Implementation Notes

  Some possible techniques for writing column files include:

  [[1]] Use a standard ~100MB block, buffer in memory up to the block
  size, then flush the file directly to HDFS.  A single reduce task
  might create multiple output files.  The namenode requires memory
  proportional to the number of names and blocks*replication.  This
  would increase the number of names but not blocks, so this should
  still be much better than a file per column.

  [[1]] Spill each column to a separate local, temporary file then,
  when the file is closed, append these files, writing a single file
  to HDFS whose block size is set to be that of the entire file.  This
  would be a bit slower than and may have trouble when the local disk
  is full, but it would better use HDFS namespace and further reduce
  seeks when processing columns whose values are small.
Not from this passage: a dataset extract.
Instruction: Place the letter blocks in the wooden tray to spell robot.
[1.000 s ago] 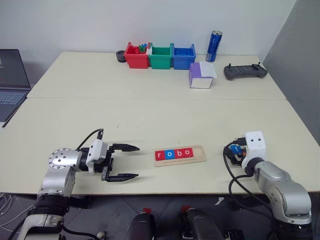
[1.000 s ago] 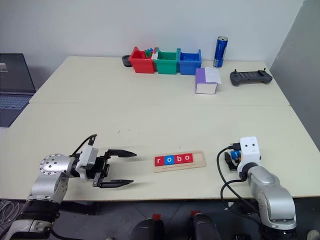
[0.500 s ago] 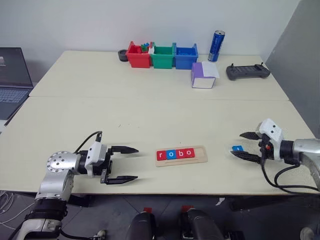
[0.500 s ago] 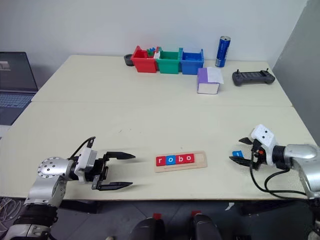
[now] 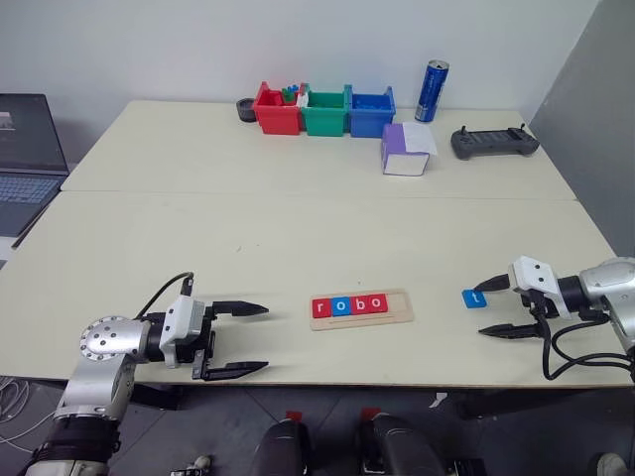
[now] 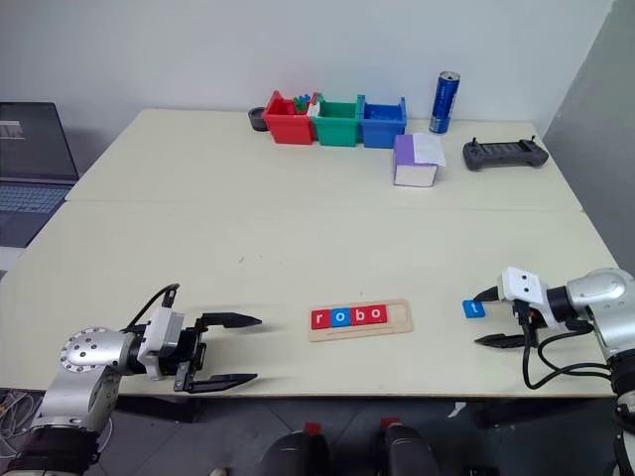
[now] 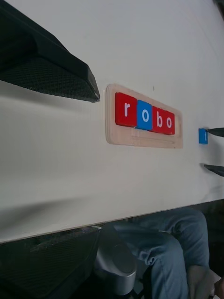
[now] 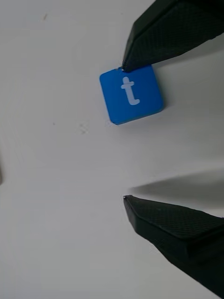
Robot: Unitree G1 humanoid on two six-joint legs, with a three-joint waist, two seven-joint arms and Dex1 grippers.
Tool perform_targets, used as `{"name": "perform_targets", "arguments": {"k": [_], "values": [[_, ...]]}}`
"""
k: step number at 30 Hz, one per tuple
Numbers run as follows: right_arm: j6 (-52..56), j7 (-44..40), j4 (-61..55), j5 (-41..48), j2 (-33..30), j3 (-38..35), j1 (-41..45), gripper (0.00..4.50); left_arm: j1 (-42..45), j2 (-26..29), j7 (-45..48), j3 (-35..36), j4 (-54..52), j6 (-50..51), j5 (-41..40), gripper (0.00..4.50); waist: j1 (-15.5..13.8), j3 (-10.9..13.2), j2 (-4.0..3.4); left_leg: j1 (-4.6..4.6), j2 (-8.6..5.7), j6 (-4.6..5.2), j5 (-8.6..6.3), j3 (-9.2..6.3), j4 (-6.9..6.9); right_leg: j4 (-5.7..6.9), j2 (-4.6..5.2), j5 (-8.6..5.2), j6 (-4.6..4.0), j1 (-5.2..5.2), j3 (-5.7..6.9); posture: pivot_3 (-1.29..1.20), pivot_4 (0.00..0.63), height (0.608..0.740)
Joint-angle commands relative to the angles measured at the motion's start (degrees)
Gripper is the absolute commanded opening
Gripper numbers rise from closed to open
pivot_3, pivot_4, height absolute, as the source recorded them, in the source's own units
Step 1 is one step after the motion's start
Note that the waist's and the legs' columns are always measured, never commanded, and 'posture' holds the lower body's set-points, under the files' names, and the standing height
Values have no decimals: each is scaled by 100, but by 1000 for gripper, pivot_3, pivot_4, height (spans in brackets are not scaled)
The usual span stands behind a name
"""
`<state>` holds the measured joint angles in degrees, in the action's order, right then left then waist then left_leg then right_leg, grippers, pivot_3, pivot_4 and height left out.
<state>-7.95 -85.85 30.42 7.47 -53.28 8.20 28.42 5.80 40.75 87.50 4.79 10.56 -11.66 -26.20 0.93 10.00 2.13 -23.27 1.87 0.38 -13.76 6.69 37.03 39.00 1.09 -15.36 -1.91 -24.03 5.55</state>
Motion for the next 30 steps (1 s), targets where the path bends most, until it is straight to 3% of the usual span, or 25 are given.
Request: {"name": "perform_targets", "arguments": {"k": [1, 9, 13, 16, 23, 26, 30], "values": [[-321, -175, 371, -178, 93, 82, 339, 4466, 9, 105, -91, 181, -219, -17, -93, 4500, -2, 0, 0, 8, 1, 0, 0, 0, 1, 2, 0, 0, 0, 5, 0, 0, 150, 740], [-702, -12, 1005, -589, 302, 270, 719, 4466, -94, 174, -171, 246, -326, 12, -127, 4500, -23, 2, -4, 33, 0, -1, -1, 2, -3, -2, 1, -2, -4, 34, -3, 0, 150, 740], [-591, 456, 1246, -976, 401, 391, 882, 4466, -123, 203, -197, 267, -362, 26, -143, 4500, -19, 2, -4, 40, 2, -1, 0, 2, -2, -1, 0, -2, -4, 39, -3, 0, 150, 740], [-786, 110, 1184, -999, 281, 482, 733, 3904, -170, 205, -226, 267, -414, 31, -149, 4500, -25, -2, 2, 52, 2, -1, -1, 1, 0, -2, 1, -2, -4, 55, -2, 0, 150, 740], [-569, 20, 781, -760, 298, 328, 636, 1506, -86, 203, -213, 227, -370, 51, -136, 4500, -49, -5, 5, 57, 2, 1, -1, 0, 5, -3, 4, 2, 1, 63, -3, 0, 150, 740], [-27, -63, -250, -541, 262, 278, 366, 1461, -8, 185, -194, 181, -332, 64, -117, 4500, -59, -4, 3, 56, 2, 0, -1, -1, 2, -3, 4, 1, 0, 61, 0, 0, 150, 740], [1501, -42, -2096, -21, 395, 270, 200, 1462, 92, 150, -206, 127, -318, 105, -88, 4500, -51, 6, -14, 46, 4, 0, -1, -1, -4, 1, 3, -4, -8, 44, 1, 0, 150, 740]]}}
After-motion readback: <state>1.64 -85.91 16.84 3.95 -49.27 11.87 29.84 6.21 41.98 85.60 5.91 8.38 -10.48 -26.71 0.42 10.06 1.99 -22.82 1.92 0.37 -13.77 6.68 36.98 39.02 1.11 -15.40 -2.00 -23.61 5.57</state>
  [[1]] Use a separate mapreduce job to convert row-major files to
  column-major.  The map output would output a by (row#, column#,
  value) tuple, partitioned by row# but sorted by column# then row#.
  The reducer could directly write the column file.  But the column
  file format would need to be changed to write counts, descriptors,
  etc. at the end of files rather than at the front.

  []

  (1) is the simplest to implement and most implementations should
  start with it.

* References

  {CIF} {{{http://arxiv.org/pdf/1105.4252.pdf}<Column-Oriented Storage
  Techniques for MapReduce>}}, Floratou, Patel, Shekita, & Tata, VLDB
  2011.

  {DREMEL} {{{http://research.google.com/pubs/archive/36632.pdf}<Dremel:
  Interactive Analysis of Web-Scale Datasets>}}, Melnik, Gubarev, Long,
  Romer, Shivakumar, & Tolton, VLDB 2010.